What happens to “local” sound when globalization exposes musicians and audiences to cultural influences from around the world? Jeremy Wallach explores this question as it plays out in the eclectic, evolving world of Indonesian music after the fall of the repressive Soeharto regime. Against the backdrop of Indonesia’s chaotic and momentous transition to democracy, Wallach takes us to recording studios, music stores, concert venues, university campuses, video shoots, and urban neighborhoods. Integrating ground-level ethnographic research with insights drawn from contemporary cultural theory, he shows that access to globally circulating music and technologies has neither extinguished nor homogenized local music-making in Indonesia. Instead, it has provided young Indonesians with creative possibilities for exploring their identity in a diverse nation undergoing dramatic changes in an increasingly interconnected world. Ultimately, he finds, the unofficial, multicultural nationalism of Indonesian popular music provides a viable alternative to the religious, ethnic, regional, and class-based extremism that continues to threaten unity and democracy in that country.
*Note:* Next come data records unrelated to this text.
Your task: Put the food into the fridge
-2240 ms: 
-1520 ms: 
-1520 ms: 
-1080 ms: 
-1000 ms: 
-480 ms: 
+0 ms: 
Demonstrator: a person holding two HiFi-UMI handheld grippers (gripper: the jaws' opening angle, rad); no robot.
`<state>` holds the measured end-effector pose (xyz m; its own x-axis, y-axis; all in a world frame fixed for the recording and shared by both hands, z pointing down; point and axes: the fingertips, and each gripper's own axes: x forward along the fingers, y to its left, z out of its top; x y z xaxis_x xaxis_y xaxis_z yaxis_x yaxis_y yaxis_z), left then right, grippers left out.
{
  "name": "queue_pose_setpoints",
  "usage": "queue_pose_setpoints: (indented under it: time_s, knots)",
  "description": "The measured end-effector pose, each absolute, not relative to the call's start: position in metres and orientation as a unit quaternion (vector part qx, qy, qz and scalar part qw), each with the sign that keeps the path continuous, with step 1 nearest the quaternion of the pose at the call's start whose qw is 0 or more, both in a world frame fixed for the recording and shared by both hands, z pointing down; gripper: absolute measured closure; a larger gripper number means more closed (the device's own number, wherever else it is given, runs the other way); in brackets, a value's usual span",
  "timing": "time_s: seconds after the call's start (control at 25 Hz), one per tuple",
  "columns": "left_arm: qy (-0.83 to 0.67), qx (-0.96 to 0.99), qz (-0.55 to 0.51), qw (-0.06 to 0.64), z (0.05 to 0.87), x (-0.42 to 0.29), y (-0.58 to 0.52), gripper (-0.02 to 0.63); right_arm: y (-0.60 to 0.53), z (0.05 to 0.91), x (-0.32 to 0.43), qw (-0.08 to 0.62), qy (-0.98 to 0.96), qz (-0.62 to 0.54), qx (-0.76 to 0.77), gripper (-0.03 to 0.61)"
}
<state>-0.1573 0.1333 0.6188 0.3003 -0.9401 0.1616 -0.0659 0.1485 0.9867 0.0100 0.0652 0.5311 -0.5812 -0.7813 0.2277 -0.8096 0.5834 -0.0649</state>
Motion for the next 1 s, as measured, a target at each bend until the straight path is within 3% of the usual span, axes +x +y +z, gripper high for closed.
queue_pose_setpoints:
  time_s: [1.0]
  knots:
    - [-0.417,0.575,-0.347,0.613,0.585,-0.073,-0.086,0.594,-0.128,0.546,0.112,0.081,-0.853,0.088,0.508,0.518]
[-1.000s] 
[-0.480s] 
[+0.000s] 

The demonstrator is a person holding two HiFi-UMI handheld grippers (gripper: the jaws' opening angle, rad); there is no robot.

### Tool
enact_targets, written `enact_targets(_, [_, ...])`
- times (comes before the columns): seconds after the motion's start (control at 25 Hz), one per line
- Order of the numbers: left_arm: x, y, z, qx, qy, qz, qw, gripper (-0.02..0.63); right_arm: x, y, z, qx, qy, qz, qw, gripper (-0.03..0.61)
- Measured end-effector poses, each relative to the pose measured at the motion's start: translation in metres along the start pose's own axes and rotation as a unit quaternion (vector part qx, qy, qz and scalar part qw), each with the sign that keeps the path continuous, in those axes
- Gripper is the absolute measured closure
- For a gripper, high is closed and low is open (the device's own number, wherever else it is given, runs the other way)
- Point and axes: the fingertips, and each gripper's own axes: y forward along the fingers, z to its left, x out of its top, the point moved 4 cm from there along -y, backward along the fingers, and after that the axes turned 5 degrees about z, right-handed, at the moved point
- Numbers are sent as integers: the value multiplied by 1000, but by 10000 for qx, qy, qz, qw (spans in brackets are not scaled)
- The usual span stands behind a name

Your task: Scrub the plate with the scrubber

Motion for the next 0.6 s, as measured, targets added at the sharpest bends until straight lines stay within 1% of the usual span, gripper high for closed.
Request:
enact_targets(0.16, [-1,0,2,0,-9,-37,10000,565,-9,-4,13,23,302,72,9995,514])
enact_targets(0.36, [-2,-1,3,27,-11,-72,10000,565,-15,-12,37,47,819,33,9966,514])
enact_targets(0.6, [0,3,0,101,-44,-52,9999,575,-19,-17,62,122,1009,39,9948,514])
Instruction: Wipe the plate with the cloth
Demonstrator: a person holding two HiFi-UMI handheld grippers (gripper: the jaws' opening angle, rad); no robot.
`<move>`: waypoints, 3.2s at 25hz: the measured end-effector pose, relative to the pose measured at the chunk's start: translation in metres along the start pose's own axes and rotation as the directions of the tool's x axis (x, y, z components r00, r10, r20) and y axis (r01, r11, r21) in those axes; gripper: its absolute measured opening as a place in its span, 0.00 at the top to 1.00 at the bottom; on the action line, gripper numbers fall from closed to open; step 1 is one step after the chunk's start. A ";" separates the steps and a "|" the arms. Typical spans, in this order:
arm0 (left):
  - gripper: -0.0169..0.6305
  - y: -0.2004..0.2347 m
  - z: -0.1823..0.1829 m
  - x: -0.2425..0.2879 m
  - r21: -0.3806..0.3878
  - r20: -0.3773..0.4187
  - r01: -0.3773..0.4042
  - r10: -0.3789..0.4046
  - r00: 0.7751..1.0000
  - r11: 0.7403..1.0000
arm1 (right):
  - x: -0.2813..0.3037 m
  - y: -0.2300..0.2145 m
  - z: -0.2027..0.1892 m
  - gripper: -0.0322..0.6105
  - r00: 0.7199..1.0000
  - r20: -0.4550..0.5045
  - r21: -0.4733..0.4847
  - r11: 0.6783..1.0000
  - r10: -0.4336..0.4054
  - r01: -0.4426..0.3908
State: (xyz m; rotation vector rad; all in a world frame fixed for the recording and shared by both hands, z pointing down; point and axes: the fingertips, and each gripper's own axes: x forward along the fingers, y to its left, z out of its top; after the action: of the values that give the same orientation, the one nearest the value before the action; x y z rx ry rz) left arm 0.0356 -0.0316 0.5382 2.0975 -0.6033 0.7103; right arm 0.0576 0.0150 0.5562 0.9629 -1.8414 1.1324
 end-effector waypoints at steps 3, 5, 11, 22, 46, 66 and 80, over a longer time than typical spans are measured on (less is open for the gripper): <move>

Popular Music and the Myths of Madness

Popular Music and the Myths of Madness
Author: Dr Nicola Spelman
Publsiher: Ashgate Publishing, Ltd.
Total Pages: 326
Release: 2013-01-28
Genre: Music
ISBN: 9781409495451

Download Popular Music and the Myths of Madness Book in PDF, Epub and Kindle

Studies of opera, film, television, and literature have demonstrated how constructions of madness may be referenced in order to stigmatise but also liberate protagonists in ways that reinforce or challenge contemporaneous notions of normality. But to date very little research has been conducted on how madness is represented in popular music. In an effort to redress this imbalance, Nicola Spelman identifies links between the anti-psychiatry movement and representations of madness in popular music of the 1960s and 1970s, analysing the various ways in which ideas critical of institutional psychiatry are embodied both verbally and musically in specific songs by David Bowie, Lou Reed, Pink Floyd, Alice Cooper, The Beatles, and Elton John. She concentrates on meanings that may be made at the point of reception as a consequence of ideas about madness that were circulating at the time. These ideas are then linked to contemporary conventions of musical expression in order to illustrate certain interpretative possibilities. Supporting evidence comes from popular musicological analysis - incorporating discourse analysis and social semiotics - and investigation of socio-historical context. The uniqueness of the period in question is demonstrated by means of a more generalised overview of songs drawn from a variety of styles and eras that engage with the topic of madness in diverse and often conflicting ways. The conclusions drawn reveal the extent to which anti-psychiatric ideas filtered through into popular culture, offering insights into popular music's ability to question general suppositions about madness alongside its potential to bring issues of men's madness into the public arena as an often neglected topic for discussion.